Citations sur Pleine et douce (50)
J’aime bien quand elle me serre contre elle, surtout quand elle a un décolleté et que je peux coller ma joue contre sa peau. C’est si doux, ça sent si bon. Elle dit qu’un jour je ne voudrai plus de ses bisous, qu’un jour même je la détesterai. Comment elle peut penser ça ? Quand je lui ai dit que je la quitterai jamais, elle m’a répondu en rigolant qu’elle allait me faire signer un papier pour me le montrer quand je serai grande. Je veux bien moi.

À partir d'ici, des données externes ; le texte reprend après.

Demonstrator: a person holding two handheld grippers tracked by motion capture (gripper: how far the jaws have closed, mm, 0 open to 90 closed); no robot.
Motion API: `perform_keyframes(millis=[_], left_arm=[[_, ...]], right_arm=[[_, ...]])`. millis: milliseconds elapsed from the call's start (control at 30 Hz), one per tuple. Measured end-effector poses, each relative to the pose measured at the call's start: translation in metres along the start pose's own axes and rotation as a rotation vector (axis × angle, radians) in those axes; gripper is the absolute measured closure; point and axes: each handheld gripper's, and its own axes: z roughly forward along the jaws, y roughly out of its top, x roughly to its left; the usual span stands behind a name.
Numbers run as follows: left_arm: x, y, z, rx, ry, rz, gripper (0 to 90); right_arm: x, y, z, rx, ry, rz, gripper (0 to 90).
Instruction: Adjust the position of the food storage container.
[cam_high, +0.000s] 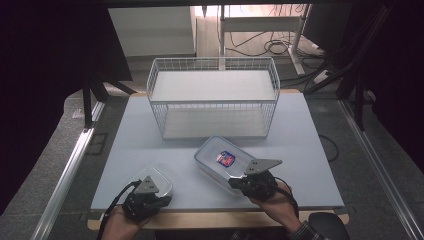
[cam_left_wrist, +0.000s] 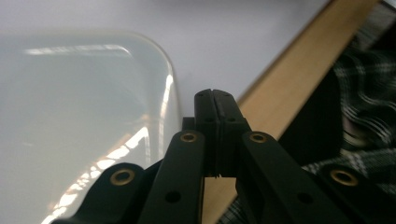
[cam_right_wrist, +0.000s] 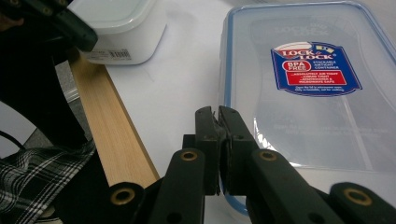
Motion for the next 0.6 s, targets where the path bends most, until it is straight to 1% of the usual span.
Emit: perform_keyframes(millis=[33,67,133,167,267,300,367,433,467,533,600], left_arm=[[0.001,-0.001,0.000,0.002,0.000,-0.002,90.0],[0.002,-0.001,-0.001,0.008,0.010,0.002,90.0],[0.004,-0.001,-0.001,0.014,0.045,0.009,90.0],[0.007,-0.001,-0.002,0.009,0.063,0.004,90.0],[0.017,-0.001,-0.003,0.000,0.091,-0.014,90.0],[0.023,-0.001,-0.003,-0.003,0.102,-0.024,90.0],[0.033,0.000,-0.004,-0.011,0.112,-0.033,90.0],[0.041,0.002,-0.003,-0.007,0.131,-0.028,90.0],[0.048,0.003,-0.003,-0.005,0.143,-0.025,90.0],[0.061,0.005,-0.003,-0.003,0.163,-0.032,90.0],[0.070,0.005,-0.004,-0.007,0.167,-0.045,90.0]], right_arm=[[0.000,0.000,0.000,0.002,-0.002,0.000,86.5],[0.000,0.000,0.000,0.002,-0.003,0.000,86.4],[0.000,0.000,0.002,0.004,0.000,0.001,86.4],[0.000,-0.001,0.002,0.007,-0.001,-0.001,86.4],[0.001,-0.002,0.004,0.014,-0.001,-0.006,86.4],[0.000,-0.002,0.005,0.014,-0.002,-0.010,86.5],[0.000,-0.002,0.005,0.013,-0.001,-0.006,86.5],[-0.001,-0.002,0.004,0.013,-0.003,-0.004,86.5],[-0.001,-0.002,0.004,0.013,-0.003,-0.002,86.6],[-0.003,-0.002,0.003,0.011,-0.006,0.003,86.6],[-0.003,-0.002,0.003,0.012,-0.009,0.007,86.6]])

C’est une technique que j’ai apprise lors de mes préparations à l’accouchement : créer une zone haptonomique, une énorme bulle où les êtres et les choses se tiennent ensemble et se soutiennent, un espace harmonieux dans lequel la douleur peut alors être diffusée, partagée, atténuée donc. Ne pas rester repliée sur sa souffrance, ne pas perdre le contact avec le monde, se répandre pour ne pas condenser la peine ni bloquer le souffle. Toute la difficulté, c’est de maintenir ensuite cet équilibre par-delà les assauts des contractions ou le tranchant des mots.
Et ce bébé, cette adorable enfant, pourrai-je la prendre dans mes bras sans défaillir ? J’ai peur que mes jambes tremblent, j’ai peur de recevoir ce bonheur en pleine face et que ma vie devienne une tragédie pour de bon.
J’étais une entorse, l’exception qui confirmait sa règle conjugale, il me fallait donc accepter et la dissimulation et la séparation et le silence sans fin qui s’en suivrait.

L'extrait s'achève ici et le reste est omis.